The space was in the downtown of the new council, very close to the Royal Palace of Navarre (now Royal and General Archives of Navarre) and outside of the each old walls of the burghs had.

=== Motto ===
Currently the city holds the titles of Very noble, very loyal and very heroic ("Muy noble, muy leal y muy heróica", in spanish) granted by three different monarchs:

- Very noble, by Charles III the Noble, already listed on the occasion of the promulgation of the so-called Privilege of the Union, of September 8, 1423.
- Very loyal, by Catherine I of Foix and John III of Albret, whose first reference is dated September 25, 1486, where it is mentioned as "noble and loyal" on the occasion of granting it the so-called "Privilege of the mere and mixed empire", that is, civil and criminal jurisdiction. In the New Chapters granted by Fernando the Catholic on June 12, 1513, this treatment of "noble and loyal" is also collected in the so-called Codex of the Privilege of the Union, of 1533, prepared by Fernando de Ilarregui as "Very Noble and Very Leal City of Pamplona".
- Very heroic, by Ferdinand VII, through Real Cédula of August 18, 1824, "in award for his faithfulness, constancy and sacrifices after the military blockade" suffered the previous year by the French army. The mention already included the triple degree: Very Noble, Very Leal and Very Heroica City of Pamplona.

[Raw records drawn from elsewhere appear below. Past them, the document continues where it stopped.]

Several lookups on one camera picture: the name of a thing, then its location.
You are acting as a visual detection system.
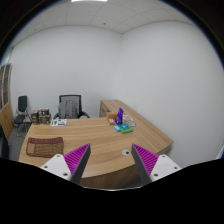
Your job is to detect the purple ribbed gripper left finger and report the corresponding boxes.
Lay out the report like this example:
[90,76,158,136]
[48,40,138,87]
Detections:
[41,144,91,185]

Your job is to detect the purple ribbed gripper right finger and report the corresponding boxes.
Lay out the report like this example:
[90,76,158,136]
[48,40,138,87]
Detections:
[131,144,180,185]

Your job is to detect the brown checked folded towel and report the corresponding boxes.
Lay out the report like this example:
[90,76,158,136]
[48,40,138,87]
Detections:
[26,137,64,158]

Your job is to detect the wooden desk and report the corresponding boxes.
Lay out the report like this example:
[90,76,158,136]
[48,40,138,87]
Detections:
[18,116,174,190]

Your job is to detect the white green booklet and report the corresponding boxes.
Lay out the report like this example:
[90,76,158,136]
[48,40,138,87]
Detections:
[50,119,67,126]

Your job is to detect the green flat box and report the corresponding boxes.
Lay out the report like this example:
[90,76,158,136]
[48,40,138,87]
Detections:
[119,123,133,133]

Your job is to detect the blue small packet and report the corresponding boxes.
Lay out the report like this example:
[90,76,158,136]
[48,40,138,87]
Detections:
[113,126,121,132]

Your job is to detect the clear plastic bag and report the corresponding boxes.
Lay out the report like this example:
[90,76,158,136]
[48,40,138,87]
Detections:
[123,115,137,127]

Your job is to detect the brown cardboard boxes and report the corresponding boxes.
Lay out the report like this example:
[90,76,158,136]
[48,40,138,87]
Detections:
[31,109,51,125]

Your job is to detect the orange small box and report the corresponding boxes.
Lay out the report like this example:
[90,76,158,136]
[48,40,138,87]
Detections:
[107,113,117,120]

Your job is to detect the black mesh office chair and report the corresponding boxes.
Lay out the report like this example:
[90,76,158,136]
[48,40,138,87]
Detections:
[54,95,89,119]

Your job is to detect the wooden side cabinet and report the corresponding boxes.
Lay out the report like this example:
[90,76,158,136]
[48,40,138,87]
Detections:
[99,99,141,120]

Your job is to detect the black side chair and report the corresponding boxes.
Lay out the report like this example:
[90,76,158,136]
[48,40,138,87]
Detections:
[13,95,31,137]

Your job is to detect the desk cable grommet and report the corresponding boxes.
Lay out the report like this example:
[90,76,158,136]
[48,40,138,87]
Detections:
[122,149,130,156]

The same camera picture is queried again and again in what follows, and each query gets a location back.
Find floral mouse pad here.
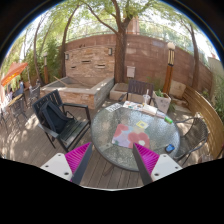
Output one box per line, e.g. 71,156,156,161
112,124,150,149

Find black wire patio chair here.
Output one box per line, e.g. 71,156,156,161
174,117,208,162

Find curved wooden bench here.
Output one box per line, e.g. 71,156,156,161
183,86,224,158

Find clear plastic drink cup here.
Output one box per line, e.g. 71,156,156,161
143,89,151,104

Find yellow square card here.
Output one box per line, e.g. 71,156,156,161
136,121,149,129

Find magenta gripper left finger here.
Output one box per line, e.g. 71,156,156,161
40,142,94,186

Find wooden lamp post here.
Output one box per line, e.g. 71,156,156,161
162,42,175,94

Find orange patio umbrella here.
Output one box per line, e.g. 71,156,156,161
1,62,28,86

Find black metal chair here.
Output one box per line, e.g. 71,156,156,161
29,84,40,104

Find central tree trunk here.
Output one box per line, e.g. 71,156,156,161
114,28,126,83

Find round glass patio table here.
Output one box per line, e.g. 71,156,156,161
91,105,180,172

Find green marker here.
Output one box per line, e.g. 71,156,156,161
164,116,173,124

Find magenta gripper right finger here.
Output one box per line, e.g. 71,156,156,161
132,142,183,186

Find blue computer mouse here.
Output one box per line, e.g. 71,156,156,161
165,144,175,153

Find dark wooden chair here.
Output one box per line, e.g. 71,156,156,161
118,79,154,102

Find stack of papers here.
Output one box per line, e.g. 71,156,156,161
123,101,157,115

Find white square planter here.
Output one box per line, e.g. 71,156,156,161
153,91,171,113

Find black slatted patio chair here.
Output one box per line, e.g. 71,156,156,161
32,90,91,152

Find black backpack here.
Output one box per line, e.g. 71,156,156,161
39,101,72,134

== Yearly commemoration ==
Yearlly, on September 8, the Privilege of the Union is celebrated to commemorate it, between acts, the municipal corporation celebrates an open day so that other citizens can get to know their town hall, where the document by which the three population centers were united is exposed, in addition, it delivers an honorary handkerchief to some important person.

On the weekend closest to September 8, a medieval market is held in the city through the old towns, where there are artisans such as blacksmiths or furriers, as well as many parades and performances through the streets. On the same day, September 8, in the morning (if it falls on a weekend) or in the afternoon (if it falls from Monday to Friday), the Municipal Corporation goes as a body of the city together with La Pamplonesa and the Troupe of Giants and Bigheads (in spanish, Comparsa de Gigantes y Cabezudos), to the cathedral, where he makes a tribute and a floral offering before the mausoleum of Carlos III and his wife Leonor de Trastamara, after that they hold a parade through the streets of the old towns to return to the Town Hall and perform various dances and read a proclamation, among both other acts, such as concerts, remember this event in the city on that special day.